What is being asked:
In the listing below, write out exactly each line from the first through the one containing "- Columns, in".

* * * * * * * * *

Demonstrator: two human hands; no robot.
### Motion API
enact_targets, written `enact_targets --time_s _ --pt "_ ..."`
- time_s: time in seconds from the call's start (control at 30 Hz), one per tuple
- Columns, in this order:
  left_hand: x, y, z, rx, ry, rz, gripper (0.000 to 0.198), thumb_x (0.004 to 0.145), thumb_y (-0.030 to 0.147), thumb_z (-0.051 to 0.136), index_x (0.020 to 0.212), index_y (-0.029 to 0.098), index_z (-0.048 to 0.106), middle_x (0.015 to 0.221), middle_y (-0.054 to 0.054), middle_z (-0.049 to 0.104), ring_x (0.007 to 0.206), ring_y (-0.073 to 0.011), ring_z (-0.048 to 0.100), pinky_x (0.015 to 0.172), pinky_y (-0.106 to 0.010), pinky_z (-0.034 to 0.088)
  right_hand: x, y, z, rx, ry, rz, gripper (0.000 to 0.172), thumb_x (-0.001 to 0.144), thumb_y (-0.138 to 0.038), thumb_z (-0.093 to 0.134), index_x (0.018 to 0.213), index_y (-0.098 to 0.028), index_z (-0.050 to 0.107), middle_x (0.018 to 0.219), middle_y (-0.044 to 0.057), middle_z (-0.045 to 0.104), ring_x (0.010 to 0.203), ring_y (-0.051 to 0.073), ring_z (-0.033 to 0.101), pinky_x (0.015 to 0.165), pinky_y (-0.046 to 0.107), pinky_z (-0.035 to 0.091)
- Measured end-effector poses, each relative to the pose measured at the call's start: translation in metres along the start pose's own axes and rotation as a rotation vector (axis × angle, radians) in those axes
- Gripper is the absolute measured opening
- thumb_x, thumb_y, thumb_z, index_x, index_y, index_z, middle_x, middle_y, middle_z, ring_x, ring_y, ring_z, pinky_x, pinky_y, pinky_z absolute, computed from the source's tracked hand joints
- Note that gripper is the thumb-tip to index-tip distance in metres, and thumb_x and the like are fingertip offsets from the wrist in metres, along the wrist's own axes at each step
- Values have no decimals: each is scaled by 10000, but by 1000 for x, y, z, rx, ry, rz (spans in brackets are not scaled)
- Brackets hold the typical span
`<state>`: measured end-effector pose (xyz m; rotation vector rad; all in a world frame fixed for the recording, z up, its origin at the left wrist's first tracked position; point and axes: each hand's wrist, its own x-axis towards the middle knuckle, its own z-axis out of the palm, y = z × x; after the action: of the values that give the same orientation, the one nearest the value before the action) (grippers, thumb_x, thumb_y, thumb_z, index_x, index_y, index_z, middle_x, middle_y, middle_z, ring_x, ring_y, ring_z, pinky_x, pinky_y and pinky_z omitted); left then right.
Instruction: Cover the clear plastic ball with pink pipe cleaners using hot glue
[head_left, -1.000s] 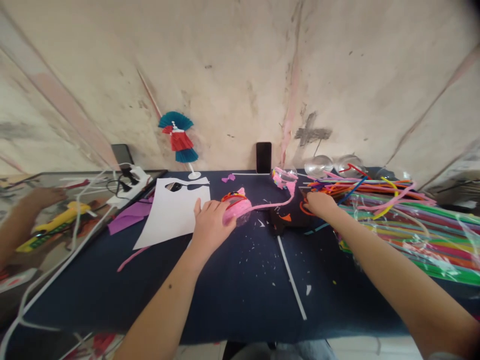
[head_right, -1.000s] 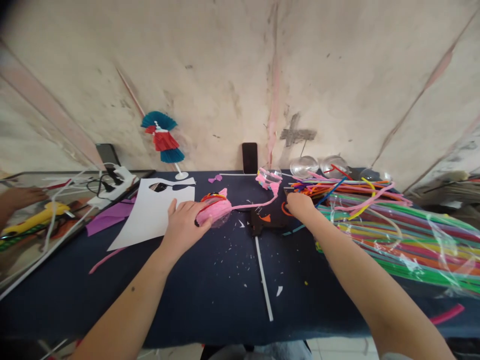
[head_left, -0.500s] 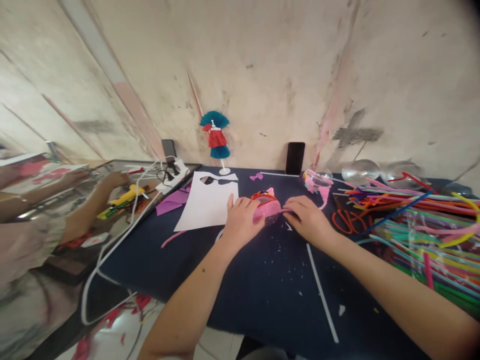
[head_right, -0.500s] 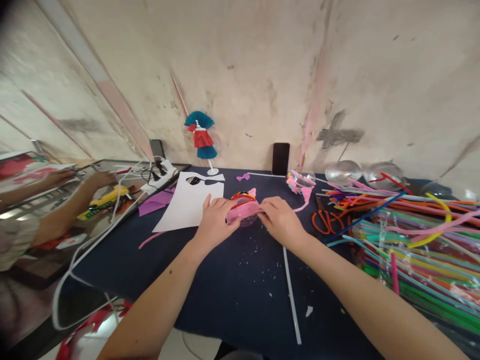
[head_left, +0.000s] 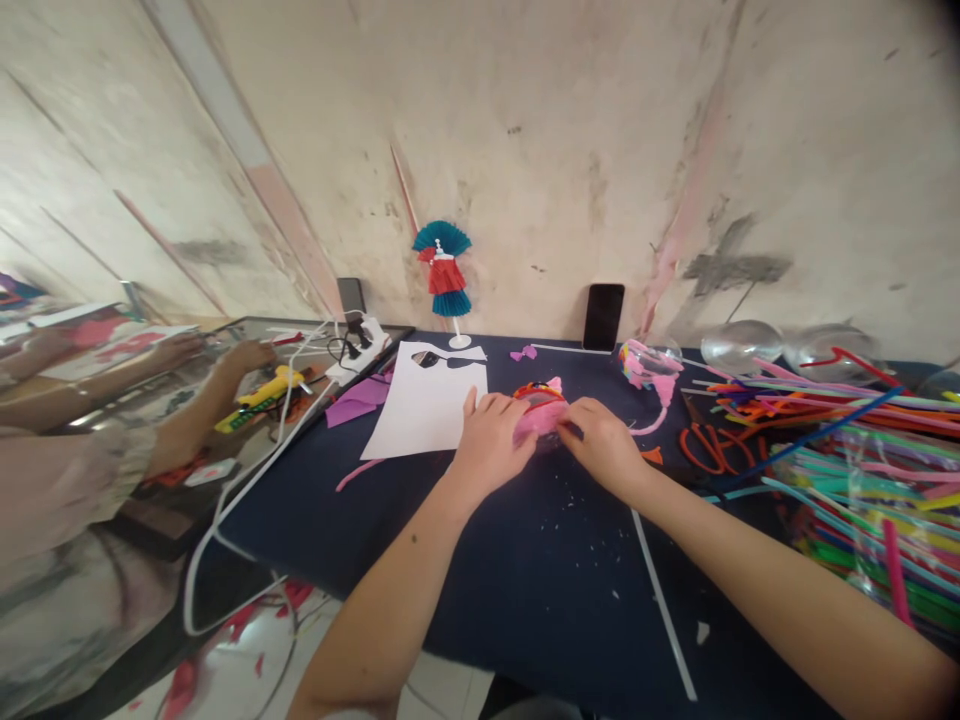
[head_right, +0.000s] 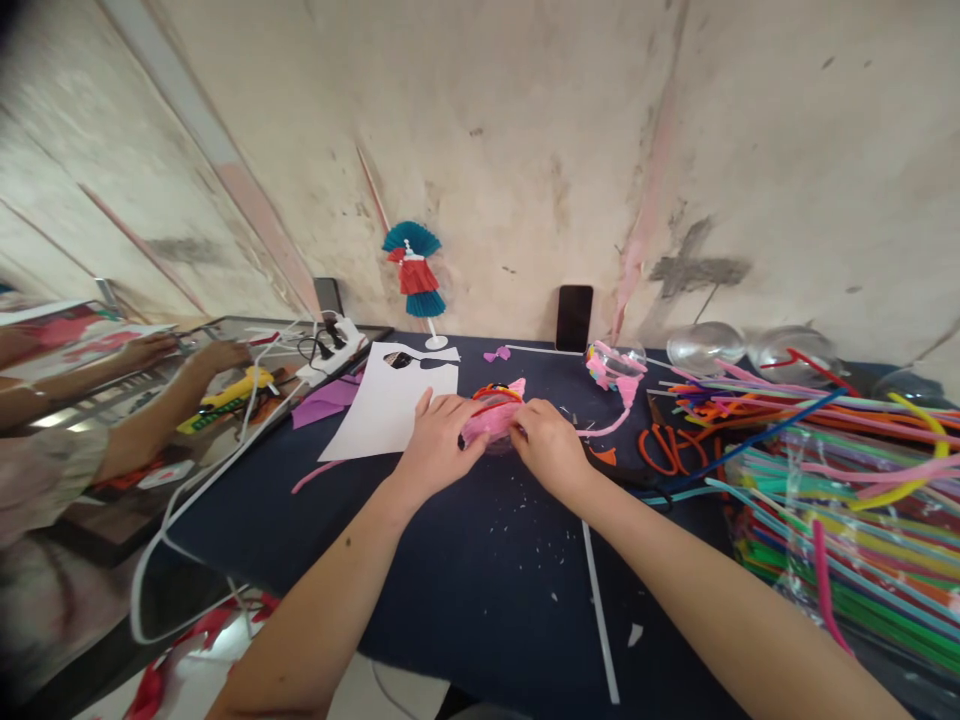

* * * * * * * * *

Task solution:
Demonstrator: two human hands; no robot.
### Motion API
enact_targets, written `enact_targets --time_s _ --pt "_ ..."`
- time_s: time in seconds from the call's start (control at 30 Hz), one per tuple
- Columns, in this order:

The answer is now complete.